Double summation involving factorials
Note that by letting $k=m+n$, we have that (terms can be arranged because they are non-negative), $$\begin{align} \sum^{\infty}_{m=1}\sum^{\infty}_{n=1}\frac{m\cdot n}{(m+n)!} &=\sum^{\infty}_{k=2}\frac{1}{k!}\sum_{n=1}^{k-1}n(k-n)= \frac{1}{6}\sum^{\infty}_{k=2}\frac{k^3-k}{k!}\\&=\frac{1}{6}\sum^{\infty}_{k=2}\frac{k(k-1)(k-2)+3k(k-1)}{k!}\\ &= \frac{1}{6}\sum^{\infty}_{k=3}\frac{1}{(k-3)!}+\frac{1}{2}\sum^{\infty}_{k=2}\frac{1}{(k-2)!}\\ &=\frac{e}{6}+\frac{e}{2}=\frac{2e}{3}.\end{align}$$
The slickest approaches have already been outlined by Marco and Robert, so I will show an overkill just for fun. For any $n\in\mathbb{N}$ we have $\frac{1}{n!}=[z^n]e^z = \frac{1}{2\pi i}\oint \frac{e^z}{z^{n+1}}\,dz $, hence
$$ \sum_{m,n\geq 1}\frac{mn}{(m+n)!}=\frac{1}{2\pi i}\oint\sum_{m,n\geq 1}\frac{m}{z^m}\cdot\frac{n}{z^n}\cdot\frac{e^z}{z}\,dz=\frac{1}{2\pi i}\oint\frac{z e^{z}}{(1-z)^4}\,dz $$ and $$ \sum_{m,n\geq 1}\frac{mn}{(m+n)!}=\operatorname*{Res}_{z=1}\frac{z e^z}{(1-z)^4} =\color{red}{\frac{2e}{3}}.$$
We have $$\sum_{m\geq1}\sum_{n\geq1}\frac{mn}{\left(n+m\right)!}=\sum_{m\geq1}\frac{1}{\left(m-1\right)!}\sum_{n\geq1}\frac{n}{\left(n-1\right)!}\int_{0}^{1}t^{m}\left(1-t\right)^{n-1}dt$$ $$=e\int_{0}^{1}t\left(2-t\right)dt=\color{red}{\frac{2}{3}e}$$ where the exchange of the series and the integral is justified by the dominated convergence theorem.
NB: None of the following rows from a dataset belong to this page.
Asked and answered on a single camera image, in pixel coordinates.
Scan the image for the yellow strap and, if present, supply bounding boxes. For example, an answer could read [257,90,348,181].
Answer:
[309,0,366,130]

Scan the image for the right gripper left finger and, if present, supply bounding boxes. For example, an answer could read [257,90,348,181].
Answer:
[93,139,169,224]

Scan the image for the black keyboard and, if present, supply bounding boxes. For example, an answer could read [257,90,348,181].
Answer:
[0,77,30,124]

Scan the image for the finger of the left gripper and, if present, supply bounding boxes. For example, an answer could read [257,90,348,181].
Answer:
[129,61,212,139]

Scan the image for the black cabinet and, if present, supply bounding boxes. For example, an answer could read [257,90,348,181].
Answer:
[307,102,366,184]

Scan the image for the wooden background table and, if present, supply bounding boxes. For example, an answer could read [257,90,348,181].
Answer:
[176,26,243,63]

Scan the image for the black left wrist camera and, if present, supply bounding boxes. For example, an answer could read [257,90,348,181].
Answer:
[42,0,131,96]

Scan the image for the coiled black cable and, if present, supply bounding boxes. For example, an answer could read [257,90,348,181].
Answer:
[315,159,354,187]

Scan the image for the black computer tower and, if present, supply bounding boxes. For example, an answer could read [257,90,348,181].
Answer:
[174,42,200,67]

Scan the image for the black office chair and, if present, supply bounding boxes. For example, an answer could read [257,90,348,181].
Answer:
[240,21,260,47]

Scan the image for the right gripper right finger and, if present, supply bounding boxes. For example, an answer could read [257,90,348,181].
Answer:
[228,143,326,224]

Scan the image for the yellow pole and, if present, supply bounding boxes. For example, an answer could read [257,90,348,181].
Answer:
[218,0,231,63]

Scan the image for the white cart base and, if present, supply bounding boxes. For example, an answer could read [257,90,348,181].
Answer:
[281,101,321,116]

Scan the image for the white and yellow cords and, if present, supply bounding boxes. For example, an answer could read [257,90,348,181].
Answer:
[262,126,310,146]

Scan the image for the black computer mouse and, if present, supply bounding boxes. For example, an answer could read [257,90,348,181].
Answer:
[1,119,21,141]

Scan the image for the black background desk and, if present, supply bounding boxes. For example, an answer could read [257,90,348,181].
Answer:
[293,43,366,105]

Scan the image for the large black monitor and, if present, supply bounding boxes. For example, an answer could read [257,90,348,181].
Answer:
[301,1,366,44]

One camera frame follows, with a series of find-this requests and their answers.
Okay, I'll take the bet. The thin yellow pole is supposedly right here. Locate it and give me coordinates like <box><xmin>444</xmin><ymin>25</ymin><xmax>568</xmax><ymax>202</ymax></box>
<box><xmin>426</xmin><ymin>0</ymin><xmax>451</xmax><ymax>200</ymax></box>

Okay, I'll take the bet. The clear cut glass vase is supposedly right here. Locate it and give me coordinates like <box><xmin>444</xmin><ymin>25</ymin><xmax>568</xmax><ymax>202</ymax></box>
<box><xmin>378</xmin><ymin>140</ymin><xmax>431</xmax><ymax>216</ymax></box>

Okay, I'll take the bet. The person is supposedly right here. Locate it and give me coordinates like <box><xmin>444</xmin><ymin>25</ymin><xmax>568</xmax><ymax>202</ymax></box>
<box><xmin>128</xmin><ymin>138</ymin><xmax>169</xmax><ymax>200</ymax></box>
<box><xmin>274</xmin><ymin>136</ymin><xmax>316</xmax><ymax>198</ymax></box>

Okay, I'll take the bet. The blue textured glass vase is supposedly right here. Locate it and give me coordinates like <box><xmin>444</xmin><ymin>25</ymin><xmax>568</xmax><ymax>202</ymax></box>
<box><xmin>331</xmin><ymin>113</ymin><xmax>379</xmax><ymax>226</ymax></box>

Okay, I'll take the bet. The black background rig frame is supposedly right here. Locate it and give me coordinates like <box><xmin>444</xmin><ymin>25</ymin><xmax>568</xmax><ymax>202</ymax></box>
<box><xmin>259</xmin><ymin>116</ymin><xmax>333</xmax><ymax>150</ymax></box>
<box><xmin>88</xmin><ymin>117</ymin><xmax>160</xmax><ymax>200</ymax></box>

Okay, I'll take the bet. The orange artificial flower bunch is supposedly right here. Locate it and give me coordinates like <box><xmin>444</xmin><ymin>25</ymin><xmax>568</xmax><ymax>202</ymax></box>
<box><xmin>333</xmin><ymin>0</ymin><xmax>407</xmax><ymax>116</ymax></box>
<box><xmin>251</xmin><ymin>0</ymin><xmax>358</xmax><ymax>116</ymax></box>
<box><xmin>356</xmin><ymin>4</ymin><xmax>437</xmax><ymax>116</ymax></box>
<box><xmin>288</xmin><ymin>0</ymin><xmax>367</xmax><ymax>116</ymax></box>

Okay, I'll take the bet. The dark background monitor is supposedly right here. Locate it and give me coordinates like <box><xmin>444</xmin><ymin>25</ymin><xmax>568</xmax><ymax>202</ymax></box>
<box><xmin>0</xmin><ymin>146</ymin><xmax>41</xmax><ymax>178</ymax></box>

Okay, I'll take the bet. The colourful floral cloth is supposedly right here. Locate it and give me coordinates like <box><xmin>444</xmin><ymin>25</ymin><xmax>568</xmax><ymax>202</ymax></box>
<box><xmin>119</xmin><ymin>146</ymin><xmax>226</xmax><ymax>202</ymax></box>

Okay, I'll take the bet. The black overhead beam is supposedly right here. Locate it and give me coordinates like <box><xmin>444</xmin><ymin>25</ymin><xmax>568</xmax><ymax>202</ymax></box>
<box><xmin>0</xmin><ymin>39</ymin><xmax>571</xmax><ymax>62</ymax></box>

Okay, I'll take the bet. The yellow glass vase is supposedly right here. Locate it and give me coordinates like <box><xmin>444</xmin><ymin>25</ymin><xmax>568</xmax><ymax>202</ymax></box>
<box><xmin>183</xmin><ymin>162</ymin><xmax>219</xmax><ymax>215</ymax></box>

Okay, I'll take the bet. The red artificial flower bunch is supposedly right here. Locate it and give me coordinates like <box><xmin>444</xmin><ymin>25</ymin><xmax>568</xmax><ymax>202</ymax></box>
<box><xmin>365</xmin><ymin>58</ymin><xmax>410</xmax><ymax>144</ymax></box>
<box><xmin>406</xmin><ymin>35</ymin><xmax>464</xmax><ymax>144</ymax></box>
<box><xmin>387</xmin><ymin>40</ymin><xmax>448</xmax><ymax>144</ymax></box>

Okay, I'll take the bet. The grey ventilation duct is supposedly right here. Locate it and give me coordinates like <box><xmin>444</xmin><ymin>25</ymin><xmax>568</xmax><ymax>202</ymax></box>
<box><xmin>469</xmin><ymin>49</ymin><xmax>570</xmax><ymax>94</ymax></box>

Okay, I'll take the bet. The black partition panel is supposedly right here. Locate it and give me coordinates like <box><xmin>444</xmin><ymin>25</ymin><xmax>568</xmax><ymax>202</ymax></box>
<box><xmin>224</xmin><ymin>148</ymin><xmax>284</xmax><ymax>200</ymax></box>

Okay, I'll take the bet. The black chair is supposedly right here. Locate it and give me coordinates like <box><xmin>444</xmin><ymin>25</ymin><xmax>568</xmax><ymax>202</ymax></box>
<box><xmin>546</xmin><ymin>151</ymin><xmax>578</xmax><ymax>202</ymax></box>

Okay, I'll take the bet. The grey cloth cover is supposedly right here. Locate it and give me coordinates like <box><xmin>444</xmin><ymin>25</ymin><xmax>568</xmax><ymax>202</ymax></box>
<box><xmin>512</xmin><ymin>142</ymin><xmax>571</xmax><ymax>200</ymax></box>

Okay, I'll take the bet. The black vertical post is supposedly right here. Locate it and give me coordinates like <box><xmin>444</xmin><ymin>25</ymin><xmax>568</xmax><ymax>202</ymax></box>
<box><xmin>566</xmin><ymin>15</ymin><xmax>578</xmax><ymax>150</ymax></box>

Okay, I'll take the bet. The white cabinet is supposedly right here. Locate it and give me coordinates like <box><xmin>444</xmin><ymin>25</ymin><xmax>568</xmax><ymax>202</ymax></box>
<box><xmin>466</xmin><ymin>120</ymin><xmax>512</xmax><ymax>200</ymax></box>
Using generating functions: let's start off with $$F(x, y) = \sum_{m=0}^\infty \sum_{n=0}^\infty \frac{x^m y^n} {(m+n)!}.$$ If we group the terms with $m+n = k$, we get $\frac{1}{k!} (x^k + x^{k-1} y + \cdots + y^k) = \frac{1}{k!} \cdot \frac{x^{k+1} - y^{k+1}}{x-y}$. Therefore, $$F(x,y) = \sum_{k=0}^\infty \frac{1}{k!} \cdot \frac{x^{k+1} - y^{k+1}}{x-y} = \frac{x e^x - y e^y}{x-y}.$$ Now, $$F_{xy}(x,y) = \sum_{m=1}^\infty \sum_{n=1}^\infty \frac{mn}{(m+n)!} x^{m-1} y^{n-1}.$$ Thus, the original sum is equal to $F_{xy}(1, 1)$. From here, it would be a straightforward but tedious calculation to find a closed-form formula for $F_{xy}$. That will give a fraction with $(x-y)^3$ in the denominator; however, it is not hard to see that $F_{xy}$ should be continuous at $(1,1)$, so you can calculate the value at $(1,1)$ as a limit of this quotient as $(x,y) \to (1,1)$. (For example, first substituting $x=1$ since $\{ (1,y) \mid y \ne 1 \}$ has cluster point at $(1,1)$, and then either using l'Hopital's rule three times or expanding a Taylor series about $y=1$ should work.) This will give the final answer $\frac{2}{3} e$.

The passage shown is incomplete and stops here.